§ Task item:
The data below contains pictures, which are to be skipped; the lines starting at the line with "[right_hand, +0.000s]" and ending at the line with "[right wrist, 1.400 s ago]" are to be output exactly, both ends included.

§ Supplied records:
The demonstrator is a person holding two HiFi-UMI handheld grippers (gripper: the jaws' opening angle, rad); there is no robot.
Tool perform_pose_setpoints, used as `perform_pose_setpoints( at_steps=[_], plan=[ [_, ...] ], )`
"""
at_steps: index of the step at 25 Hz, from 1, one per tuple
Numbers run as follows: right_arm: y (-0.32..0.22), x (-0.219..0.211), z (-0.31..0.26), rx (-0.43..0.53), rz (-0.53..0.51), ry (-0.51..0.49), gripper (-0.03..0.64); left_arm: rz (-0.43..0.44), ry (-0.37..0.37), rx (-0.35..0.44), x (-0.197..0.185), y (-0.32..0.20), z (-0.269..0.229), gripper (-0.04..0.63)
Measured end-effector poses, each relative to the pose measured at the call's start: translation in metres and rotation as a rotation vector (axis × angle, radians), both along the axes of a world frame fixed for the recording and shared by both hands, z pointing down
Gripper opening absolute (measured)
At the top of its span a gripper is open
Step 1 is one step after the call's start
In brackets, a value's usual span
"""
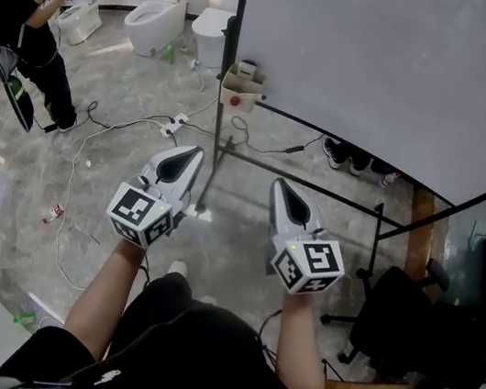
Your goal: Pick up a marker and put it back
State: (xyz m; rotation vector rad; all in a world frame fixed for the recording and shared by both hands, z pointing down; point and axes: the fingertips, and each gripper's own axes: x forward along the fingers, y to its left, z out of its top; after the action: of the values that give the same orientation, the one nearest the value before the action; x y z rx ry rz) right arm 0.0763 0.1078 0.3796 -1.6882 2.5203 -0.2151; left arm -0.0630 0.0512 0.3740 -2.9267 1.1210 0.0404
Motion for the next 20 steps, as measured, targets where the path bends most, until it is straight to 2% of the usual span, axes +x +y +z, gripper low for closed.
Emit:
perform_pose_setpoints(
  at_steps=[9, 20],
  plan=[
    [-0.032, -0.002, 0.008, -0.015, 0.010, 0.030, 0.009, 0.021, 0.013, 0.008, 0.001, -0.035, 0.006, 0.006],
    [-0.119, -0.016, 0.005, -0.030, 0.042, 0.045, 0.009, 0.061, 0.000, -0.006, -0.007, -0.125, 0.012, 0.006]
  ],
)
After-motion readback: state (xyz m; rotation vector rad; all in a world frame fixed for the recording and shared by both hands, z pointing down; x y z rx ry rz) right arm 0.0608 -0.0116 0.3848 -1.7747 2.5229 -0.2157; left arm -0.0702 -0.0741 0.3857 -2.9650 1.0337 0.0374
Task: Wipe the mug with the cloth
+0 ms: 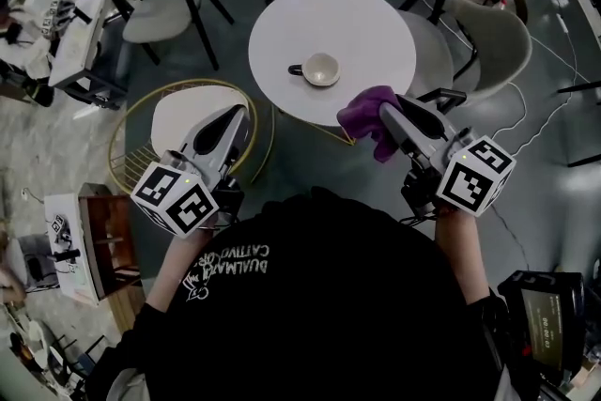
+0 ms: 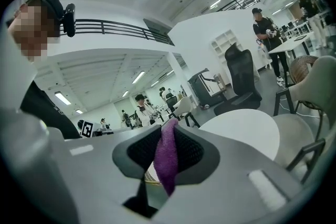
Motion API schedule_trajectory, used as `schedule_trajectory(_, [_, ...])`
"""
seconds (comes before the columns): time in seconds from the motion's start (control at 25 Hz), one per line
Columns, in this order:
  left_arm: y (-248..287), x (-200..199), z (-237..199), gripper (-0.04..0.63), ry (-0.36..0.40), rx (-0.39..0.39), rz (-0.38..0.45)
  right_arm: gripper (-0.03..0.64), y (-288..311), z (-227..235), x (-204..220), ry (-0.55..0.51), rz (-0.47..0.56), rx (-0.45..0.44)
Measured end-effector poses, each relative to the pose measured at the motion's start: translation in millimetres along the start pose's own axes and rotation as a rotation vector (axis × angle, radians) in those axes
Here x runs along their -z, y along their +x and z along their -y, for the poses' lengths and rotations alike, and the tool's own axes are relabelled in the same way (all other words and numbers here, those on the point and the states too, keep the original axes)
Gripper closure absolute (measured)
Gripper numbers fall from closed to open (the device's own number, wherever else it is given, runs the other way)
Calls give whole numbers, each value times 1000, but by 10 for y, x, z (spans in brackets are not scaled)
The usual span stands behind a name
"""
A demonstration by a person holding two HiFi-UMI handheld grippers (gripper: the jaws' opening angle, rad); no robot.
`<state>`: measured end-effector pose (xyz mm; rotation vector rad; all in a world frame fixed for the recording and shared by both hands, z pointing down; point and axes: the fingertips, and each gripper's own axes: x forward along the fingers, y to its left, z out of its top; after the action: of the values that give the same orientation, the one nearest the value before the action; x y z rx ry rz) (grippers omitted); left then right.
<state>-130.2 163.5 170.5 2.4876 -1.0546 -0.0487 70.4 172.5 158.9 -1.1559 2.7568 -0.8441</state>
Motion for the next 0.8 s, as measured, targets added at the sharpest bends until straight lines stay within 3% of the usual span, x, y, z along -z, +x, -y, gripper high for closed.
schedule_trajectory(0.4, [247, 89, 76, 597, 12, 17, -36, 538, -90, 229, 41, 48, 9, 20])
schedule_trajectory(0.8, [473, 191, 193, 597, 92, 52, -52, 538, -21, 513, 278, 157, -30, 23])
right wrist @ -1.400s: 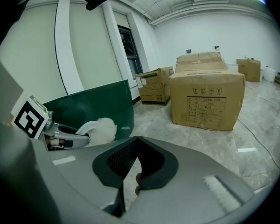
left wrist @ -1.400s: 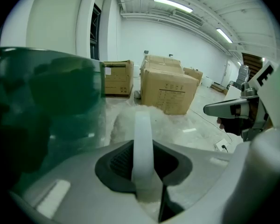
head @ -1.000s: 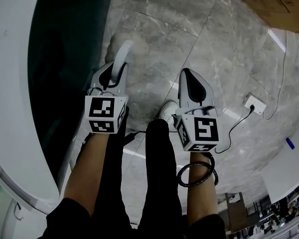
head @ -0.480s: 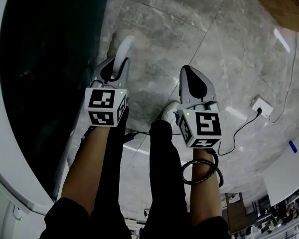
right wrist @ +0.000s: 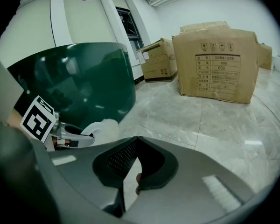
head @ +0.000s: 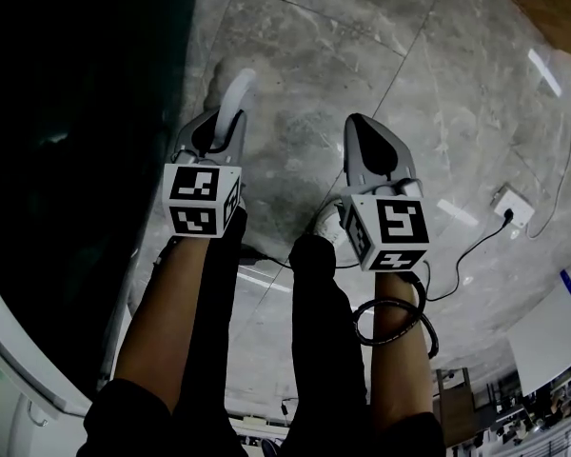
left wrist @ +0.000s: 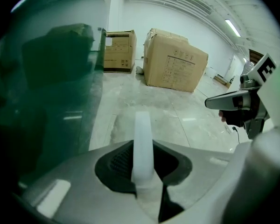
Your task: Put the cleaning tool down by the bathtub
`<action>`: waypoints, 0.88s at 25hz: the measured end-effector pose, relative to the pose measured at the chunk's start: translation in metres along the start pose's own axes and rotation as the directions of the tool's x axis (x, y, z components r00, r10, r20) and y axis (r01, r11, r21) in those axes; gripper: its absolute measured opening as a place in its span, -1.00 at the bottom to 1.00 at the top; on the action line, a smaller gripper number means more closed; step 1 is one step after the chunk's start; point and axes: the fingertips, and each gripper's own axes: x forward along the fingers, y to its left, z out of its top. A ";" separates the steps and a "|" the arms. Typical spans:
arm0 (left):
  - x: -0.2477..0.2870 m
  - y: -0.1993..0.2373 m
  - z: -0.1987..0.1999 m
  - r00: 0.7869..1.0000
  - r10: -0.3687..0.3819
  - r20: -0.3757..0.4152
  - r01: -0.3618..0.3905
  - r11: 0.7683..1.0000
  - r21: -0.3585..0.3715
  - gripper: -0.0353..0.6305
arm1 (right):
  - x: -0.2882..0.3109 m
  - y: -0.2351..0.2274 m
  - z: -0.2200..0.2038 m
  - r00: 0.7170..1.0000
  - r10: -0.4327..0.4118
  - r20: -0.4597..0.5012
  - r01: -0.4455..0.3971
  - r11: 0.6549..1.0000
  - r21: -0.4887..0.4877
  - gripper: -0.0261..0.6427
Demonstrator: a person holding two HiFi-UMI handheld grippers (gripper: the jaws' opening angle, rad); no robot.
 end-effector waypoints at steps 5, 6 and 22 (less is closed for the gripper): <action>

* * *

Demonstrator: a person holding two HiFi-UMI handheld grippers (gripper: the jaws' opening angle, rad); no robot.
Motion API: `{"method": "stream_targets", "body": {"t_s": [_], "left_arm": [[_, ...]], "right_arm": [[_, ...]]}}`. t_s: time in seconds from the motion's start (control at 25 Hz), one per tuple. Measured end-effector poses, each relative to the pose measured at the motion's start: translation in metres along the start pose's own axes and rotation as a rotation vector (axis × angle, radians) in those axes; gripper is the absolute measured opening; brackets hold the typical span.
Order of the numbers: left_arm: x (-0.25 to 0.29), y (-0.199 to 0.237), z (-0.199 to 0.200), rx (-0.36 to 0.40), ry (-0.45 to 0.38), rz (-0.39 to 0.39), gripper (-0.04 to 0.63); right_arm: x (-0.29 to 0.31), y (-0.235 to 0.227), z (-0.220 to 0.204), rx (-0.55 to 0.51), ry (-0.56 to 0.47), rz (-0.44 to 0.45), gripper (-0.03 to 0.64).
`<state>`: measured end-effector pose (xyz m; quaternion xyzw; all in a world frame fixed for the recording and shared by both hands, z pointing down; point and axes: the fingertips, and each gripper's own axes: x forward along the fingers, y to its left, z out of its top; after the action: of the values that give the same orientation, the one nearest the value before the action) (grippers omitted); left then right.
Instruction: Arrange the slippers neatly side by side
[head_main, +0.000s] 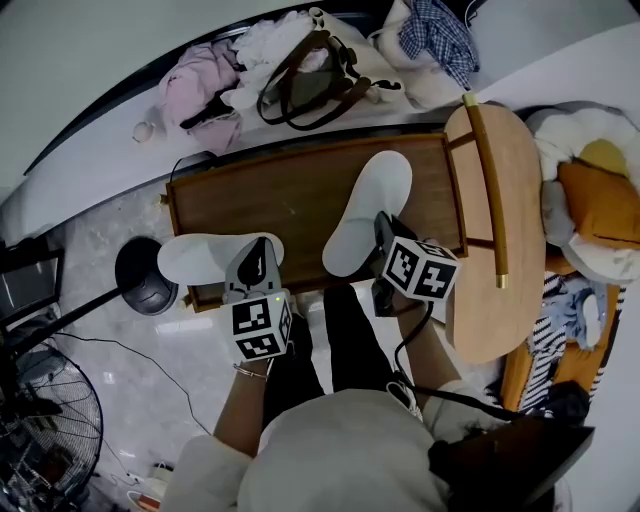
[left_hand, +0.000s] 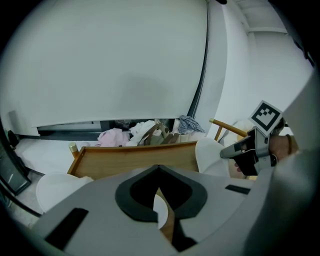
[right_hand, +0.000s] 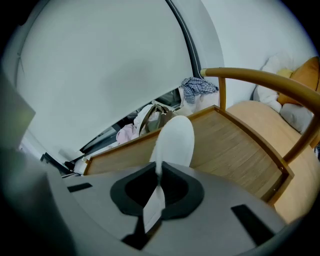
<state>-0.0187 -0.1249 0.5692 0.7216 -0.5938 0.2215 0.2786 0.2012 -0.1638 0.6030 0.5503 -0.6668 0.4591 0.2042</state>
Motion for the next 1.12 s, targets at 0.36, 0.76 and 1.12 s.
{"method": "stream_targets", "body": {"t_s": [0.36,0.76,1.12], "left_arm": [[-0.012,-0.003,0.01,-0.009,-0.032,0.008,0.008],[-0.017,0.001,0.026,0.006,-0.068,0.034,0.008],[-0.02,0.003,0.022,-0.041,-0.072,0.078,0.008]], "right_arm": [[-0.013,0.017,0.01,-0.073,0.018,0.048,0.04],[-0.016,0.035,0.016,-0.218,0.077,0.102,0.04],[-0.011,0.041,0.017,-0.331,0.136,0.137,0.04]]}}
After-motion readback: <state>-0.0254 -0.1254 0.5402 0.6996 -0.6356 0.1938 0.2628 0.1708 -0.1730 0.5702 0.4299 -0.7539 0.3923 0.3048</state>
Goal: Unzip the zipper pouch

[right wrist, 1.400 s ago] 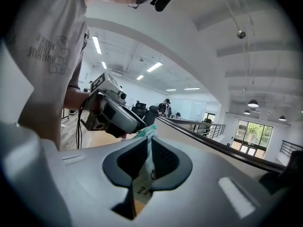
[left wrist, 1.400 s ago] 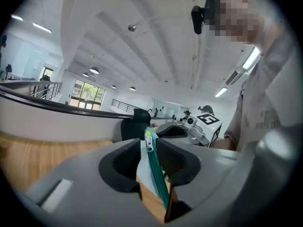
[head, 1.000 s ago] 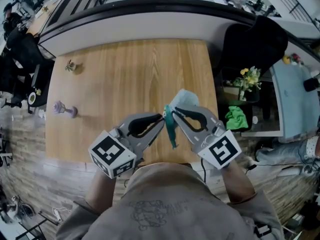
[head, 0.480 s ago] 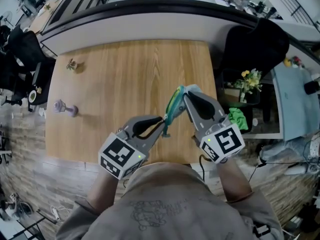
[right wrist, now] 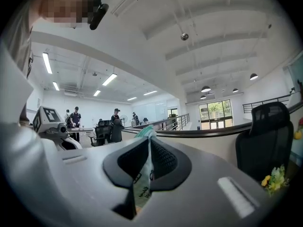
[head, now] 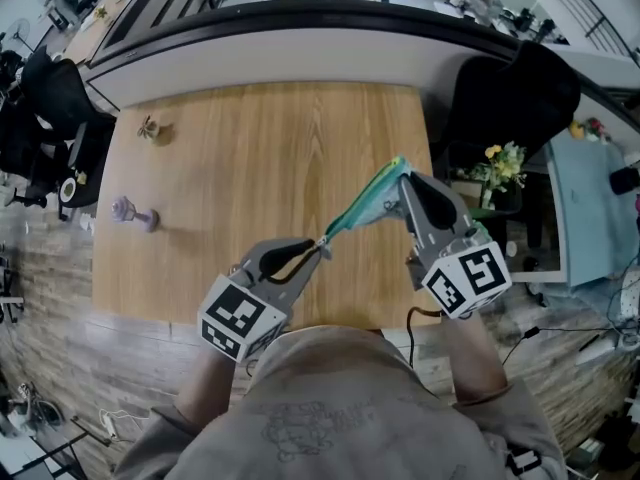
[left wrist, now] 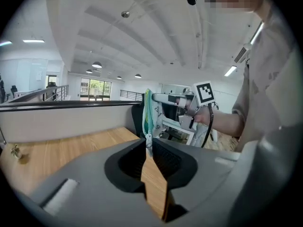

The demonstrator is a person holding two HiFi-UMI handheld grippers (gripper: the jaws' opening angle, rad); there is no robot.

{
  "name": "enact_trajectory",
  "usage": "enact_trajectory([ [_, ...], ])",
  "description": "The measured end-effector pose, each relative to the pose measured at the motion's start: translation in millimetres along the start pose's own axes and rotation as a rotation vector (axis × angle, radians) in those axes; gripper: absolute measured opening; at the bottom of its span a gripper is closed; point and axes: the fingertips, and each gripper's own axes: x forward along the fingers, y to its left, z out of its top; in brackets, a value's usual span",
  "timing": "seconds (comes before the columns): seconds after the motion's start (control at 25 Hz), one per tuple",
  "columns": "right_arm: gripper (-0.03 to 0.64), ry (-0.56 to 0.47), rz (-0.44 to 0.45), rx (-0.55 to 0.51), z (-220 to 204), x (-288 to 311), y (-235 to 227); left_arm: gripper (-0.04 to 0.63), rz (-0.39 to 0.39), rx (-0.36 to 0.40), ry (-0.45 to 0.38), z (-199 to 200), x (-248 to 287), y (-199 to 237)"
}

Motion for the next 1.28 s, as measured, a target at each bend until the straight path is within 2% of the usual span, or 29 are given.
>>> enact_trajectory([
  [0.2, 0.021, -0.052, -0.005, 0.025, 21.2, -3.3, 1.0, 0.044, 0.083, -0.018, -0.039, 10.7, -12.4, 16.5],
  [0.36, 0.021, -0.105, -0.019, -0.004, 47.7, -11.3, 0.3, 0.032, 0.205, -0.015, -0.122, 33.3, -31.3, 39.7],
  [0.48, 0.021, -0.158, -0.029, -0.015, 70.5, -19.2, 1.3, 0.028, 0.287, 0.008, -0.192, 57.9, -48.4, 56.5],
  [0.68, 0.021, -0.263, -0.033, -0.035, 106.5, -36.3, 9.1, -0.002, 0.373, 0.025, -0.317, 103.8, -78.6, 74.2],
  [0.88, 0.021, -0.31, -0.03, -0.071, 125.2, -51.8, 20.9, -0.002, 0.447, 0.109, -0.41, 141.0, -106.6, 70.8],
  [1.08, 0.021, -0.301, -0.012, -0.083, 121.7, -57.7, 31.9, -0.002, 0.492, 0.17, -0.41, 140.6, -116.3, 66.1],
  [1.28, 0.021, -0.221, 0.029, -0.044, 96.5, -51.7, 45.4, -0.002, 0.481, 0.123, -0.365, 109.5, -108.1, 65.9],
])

§ Response area:
[right_hand, +0.000s] 
<state>-0.0187 -0.1249 0.5692 0.7216 -0.5938 0.2215 0.2786 0.2012 -0.1638 0.6030 0.5503 -0.6668 0.4591 0.2042</state>
Motion for the next 1.12 s, targets at 0.36, 0.76 and 1.12 s.
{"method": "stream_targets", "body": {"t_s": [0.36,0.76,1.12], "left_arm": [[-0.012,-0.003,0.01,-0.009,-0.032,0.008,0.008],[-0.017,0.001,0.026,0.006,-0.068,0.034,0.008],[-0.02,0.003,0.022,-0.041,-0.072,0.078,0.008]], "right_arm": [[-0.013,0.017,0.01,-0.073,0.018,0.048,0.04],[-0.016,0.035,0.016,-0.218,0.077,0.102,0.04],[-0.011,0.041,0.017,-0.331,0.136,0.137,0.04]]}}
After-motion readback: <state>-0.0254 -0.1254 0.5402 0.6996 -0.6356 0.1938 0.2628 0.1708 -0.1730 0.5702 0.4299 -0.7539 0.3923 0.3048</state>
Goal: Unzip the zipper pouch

[right wrist, 1.400 s ago] 

Besides this answer, nothing more is needed.